The fungus Aspergillus causes aspergillosis. There are approximately 180 species of Aspergillus, but scientists have found only about 34 of them cause harm to humans and, in some cases, animals. The most prevalent harmful types are A. fumigatus and A. flavus. Aspergillus exists in soil, plants and decaying plant matter, dust, building materials, food, and water, which makes contact with the fungus very common.
There are five main types of aspergillosis, and each can be placed into one of three categories: non-invasive, invasive, and chronic. Non-invasive aspergillosis includes allergic bronchopulminary aspergillosis, allergic aspergillosis sinusitis, and aspergilloma. These usually do not spread. Invasive aspergillosis includes the self-named type and cutaneous aspergillosis; doctors treat these varieties as serious infections. Chronic aspergillosis is a long-term fungal infection.
Non-invasive aspergillosis is the least harmful type. Allergic bronchopulminary aspergillosis causes a lung infection, while allergic aspergillosis sinusitis affects the sinuses. Aspergillosis develops as a ball of fungus in the lung or sinus but typically does not spread. Doctors do not consider these developments medically serious, although they can evolve into more severe types.
Invasive aspergillosis is a severe infection that most often affects the lungs, although it can spread to other parts of the body. Cutaneous aspergillosis is also dangerous; it enters through a break in the skin, but can also develop when invasive aspergillosis spreads.
Chronic aspergillosis is a long-term fungal infection. This type causes holes to form in the lungs due to the gradual loss of lung tissue. In addition, multiple balls of fungus may develop in the lungs.

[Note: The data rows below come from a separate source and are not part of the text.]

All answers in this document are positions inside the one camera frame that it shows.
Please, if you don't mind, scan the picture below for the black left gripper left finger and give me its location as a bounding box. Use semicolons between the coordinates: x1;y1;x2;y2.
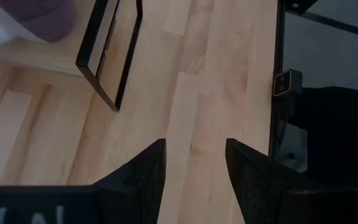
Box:
92;138;168;224

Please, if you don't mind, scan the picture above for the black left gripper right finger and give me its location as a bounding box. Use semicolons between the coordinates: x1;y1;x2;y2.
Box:
225;138;310;224

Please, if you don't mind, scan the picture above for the purple ribbed bowl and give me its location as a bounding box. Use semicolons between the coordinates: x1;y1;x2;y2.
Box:
0;0;76;44

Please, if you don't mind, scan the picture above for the black bulky object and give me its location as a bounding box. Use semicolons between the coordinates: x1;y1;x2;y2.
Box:
287;86;358;191

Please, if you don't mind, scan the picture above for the black table-level camera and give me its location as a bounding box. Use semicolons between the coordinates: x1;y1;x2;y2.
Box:
273;68;303;98

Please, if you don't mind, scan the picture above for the wooden shelf with black frame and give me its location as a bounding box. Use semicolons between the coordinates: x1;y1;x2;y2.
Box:
0;0;144;112

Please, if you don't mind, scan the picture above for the black aluminium table frame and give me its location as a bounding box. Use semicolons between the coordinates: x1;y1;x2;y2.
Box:
267;0;358;158

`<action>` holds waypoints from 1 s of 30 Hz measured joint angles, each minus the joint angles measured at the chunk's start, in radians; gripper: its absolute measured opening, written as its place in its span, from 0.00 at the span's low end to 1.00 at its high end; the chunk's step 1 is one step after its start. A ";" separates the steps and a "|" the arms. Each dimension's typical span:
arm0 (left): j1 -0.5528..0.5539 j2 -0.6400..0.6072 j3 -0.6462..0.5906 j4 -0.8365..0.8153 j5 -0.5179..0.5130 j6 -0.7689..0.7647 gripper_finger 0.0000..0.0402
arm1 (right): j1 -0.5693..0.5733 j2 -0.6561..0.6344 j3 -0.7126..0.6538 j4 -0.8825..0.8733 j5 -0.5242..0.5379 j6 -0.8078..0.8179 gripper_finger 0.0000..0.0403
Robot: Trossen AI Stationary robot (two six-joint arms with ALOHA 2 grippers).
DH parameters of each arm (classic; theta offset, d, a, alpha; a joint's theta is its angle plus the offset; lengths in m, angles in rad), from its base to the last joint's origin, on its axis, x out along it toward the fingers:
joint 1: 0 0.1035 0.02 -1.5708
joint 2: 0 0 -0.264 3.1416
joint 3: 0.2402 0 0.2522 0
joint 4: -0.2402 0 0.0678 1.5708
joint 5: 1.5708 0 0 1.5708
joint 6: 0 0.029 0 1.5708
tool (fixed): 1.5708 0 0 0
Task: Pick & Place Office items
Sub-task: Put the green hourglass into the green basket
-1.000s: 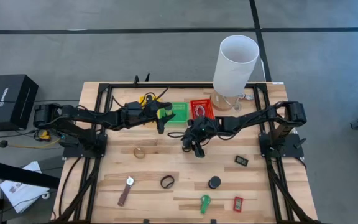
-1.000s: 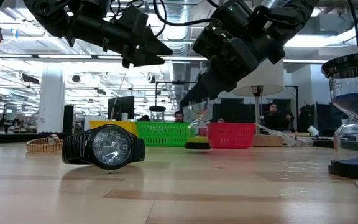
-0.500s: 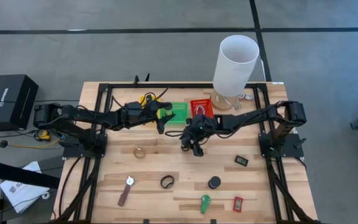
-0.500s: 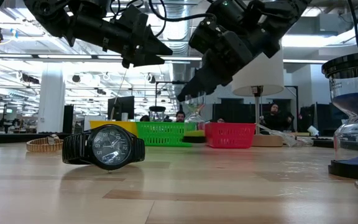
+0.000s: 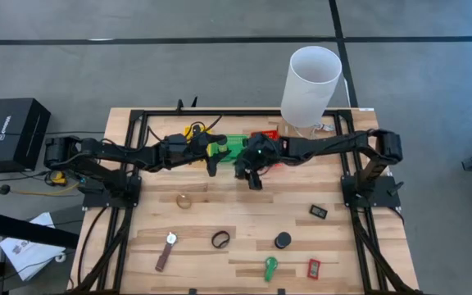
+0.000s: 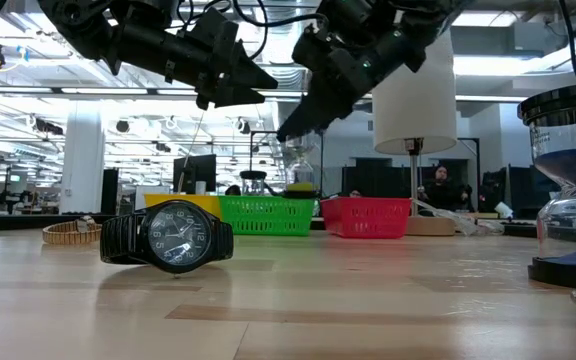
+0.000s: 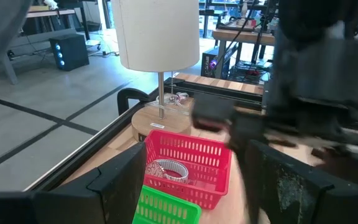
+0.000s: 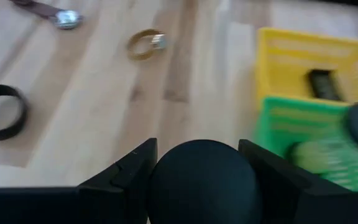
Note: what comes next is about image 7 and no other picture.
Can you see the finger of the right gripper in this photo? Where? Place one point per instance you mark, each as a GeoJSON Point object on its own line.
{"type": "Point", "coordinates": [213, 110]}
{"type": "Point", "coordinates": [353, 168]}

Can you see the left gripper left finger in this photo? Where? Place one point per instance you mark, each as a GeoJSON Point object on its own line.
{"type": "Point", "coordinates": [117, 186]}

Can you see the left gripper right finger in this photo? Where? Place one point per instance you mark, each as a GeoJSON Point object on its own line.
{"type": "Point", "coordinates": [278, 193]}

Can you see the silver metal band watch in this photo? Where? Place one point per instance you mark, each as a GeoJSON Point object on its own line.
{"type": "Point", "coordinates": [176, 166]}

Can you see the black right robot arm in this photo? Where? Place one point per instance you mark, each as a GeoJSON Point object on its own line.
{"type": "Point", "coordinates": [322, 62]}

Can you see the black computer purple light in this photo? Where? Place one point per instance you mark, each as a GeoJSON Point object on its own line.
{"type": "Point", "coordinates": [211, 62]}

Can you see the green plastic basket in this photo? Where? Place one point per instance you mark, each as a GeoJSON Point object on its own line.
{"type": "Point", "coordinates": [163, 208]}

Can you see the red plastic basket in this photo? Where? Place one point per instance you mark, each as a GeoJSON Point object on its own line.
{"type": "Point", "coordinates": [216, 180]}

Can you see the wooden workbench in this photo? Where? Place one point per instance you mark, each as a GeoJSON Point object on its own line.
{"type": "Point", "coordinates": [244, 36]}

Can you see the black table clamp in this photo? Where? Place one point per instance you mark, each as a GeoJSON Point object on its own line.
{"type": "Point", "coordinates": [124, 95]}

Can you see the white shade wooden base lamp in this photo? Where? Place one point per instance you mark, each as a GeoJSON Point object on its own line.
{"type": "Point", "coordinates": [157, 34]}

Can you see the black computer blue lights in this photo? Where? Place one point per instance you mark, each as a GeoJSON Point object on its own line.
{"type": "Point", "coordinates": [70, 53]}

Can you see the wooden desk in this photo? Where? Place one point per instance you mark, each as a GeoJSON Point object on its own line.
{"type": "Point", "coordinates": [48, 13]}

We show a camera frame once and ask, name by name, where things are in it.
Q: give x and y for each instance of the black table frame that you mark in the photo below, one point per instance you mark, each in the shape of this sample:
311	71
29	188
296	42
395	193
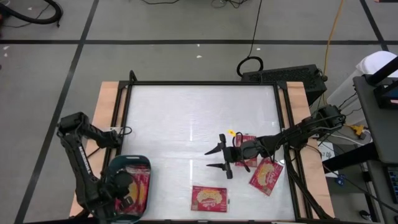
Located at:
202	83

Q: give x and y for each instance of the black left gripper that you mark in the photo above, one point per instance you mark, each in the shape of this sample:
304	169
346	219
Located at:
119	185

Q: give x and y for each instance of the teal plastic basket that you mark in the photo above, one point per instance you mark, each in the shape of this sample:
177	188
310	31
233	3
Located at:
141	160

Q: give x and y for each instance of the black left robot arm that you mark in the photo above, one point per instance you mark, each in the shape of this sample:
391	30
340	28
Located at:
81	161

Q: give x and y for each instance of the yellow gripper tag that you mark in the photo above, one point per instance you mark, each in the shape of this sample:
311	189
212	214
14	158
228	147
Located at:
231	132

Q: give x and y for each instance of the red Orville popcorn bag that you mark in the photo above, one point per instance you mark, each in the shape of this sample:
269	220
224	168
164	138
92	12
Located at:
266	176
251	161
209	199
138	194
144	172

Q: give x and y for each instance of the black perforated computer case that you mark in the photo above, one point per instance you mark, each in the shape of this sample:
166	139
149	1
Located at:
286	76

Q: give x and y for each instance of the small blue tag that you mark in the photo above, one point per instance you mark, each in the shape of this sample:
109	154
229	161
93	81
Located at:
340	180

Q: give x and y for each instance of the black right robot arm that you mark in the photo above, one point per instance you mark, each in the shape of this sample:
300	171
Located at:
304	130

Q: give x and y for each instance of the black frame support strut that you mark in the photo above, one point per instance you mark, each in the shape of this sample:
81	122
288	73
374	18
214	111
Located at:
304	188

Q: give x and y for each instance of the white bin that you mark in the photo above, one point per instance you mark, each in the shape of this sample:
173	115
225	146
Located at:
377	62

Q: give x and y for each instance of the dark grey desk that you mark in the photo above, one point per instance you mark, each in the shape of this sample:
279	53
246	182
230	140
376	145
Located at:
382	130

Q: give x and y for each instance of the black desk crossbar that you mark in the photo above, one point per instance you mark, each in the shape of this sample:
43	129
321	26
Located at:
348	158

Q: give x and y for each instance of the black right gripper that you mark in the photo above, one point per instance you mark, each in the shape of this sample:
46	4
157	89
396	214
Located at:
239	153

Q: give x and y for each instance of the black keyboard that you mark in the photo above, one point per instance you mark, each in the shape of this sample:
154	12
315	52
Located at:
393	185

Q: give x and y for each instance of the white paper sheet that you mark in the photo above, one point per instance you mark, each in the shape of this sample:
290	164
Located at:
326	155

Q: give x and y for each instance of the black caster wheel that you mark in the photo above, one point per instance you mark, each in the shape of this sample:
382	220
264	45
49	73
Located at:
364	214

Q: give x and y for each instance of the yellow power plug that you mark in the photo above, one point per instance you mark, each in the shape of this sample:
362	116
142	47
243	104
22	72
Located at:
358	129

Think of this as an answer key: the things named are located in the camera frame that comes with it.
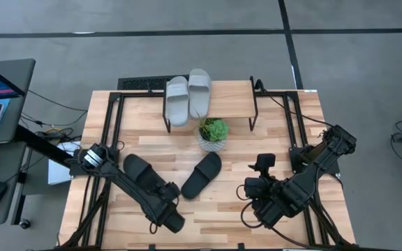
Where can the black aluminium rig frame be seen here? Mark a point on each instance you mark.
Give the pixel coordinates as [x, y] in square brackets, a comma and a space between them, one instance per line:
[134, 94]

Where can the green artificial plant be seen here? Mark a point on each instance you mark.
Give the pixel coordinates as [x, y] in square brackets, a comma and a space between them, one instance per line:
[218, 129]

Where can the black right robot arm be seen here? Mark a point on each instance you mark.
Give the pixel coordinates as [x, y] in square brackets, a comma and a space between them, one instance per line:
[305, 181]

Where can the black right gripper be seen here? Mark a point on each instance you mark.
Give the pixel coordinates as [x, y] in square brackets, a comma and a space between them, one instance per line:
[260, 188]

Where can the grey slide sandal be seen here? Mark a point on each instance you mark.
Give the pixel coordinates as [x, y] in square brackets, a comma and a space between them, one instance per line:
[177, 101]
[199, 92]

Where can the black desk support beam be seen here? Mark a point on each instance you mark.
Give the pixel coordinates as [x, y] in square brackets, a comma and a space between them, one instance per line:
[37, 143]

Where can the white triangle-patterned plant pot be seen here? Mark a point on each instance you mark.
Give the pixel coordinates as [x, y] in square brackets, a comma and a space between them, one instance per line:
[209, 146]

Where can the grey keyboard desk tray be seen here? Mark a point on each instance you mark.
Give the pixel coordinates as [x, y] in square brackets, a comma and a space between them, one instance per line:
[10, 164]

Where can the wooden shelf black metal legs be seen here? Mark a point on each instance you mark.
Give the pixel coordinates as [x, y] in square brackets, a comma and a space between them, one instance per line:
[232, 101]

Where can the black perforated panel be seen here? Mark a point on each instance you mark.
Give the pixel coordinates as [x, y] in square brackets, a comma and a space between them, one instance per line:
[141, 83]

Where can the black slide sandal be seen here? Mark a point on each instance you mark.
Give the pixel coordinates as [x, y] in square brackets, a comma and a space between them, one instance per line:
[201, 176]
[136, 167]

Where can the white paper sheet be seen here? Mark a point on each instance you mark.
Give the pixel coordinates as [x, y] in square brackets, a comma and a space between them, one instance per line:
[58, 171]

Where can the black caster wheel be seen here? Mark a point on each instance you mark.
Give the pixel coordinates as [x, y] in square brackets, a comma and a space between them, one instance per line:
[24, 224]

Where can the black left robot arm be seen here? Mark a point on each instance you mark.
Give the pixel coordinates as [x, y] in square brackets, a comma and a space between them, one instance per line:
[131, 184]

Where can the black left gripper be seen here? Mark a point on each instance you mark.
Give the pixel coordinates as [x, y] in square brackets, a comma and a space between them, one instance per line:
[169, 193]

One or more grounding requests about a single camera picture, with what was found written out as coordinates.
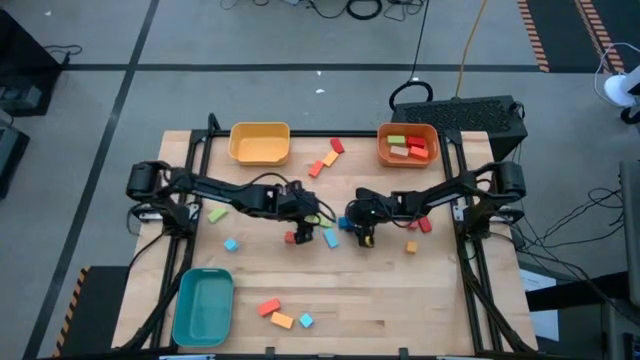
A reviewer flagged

Inhalation of a fungal spore is the direct cause of aspergillosis. Because fungus exists both indoors and outdoors in a variety of common places including food and water, it is logical to assume aspergillosis is widespread among the population. Fortunately, though, the condition is not contagious and is generally found only in those with already-compromised immune systems or lung disease.
People who develop aspergillosis usually have a pre-existing condition that adversely affects their lungs or immune system, such as cystic fibrosis, asthma, tuberculosis, sarcoidosis (an inflammatory lung disease), or chronic obstructive pulmonary disease (COPD). In addition, people undergoing chemotherapy, organ transplants, or stem cell transplants are at increased risk, as are those with existing lung cavities or on high or long-term doses of corticosteroids.
Symptoms differ depending on the type of aspergillosis. In people with allergic bronchopulminary aspergillosis and allergic aspergillosis sinusitis, symptoms often appear as common allergies or sinus infections, and include coughing, wheezing, and shortness of breath. With aspergilloma, those same symptoms are often present, but can also include coughing up blood. People with chronic aspergillosis often experience weight loss and fatigue as well as the above symptoms. Invasive aspergillosis causes all of the above are symptoms, plus fever.
Doctors administer several tests to develop a diagnosis of aspergillosis, including lab and blood tests and chest x-rays. CT scans can evaluate the condition of the lungs and find cavities. The physician may also take fluid samples from the respiratory system and tissue biopsies of the lungs.
Treatment for aspergillosis varies depending on the type although anti-fungal medications and corticosteroids are the usual first choice for all varieties. With invasive and chronic types, the doctor will likely decrease any immunosuppressive medications if possible. In the most severe cases, patients may require surgery. The only type that rarely requires treatment is aspergilloma, but a medical professional must monitor the condition regularly to ensure no adverse changes occur. If the condition does advance to the point of needing treatment, embolization to stop lung bleeding is a common procedure.
While it is impossible to prevent inhaling fungal spores completely, at-risk individuals can take steps to help decrease exposure. This is especially necessary for people with already-compromised immune systems. Preventive steps include protecting oneself from dust and building materials with a face mask, avoiding close contact with soil and plant matter, and using antifungal medications.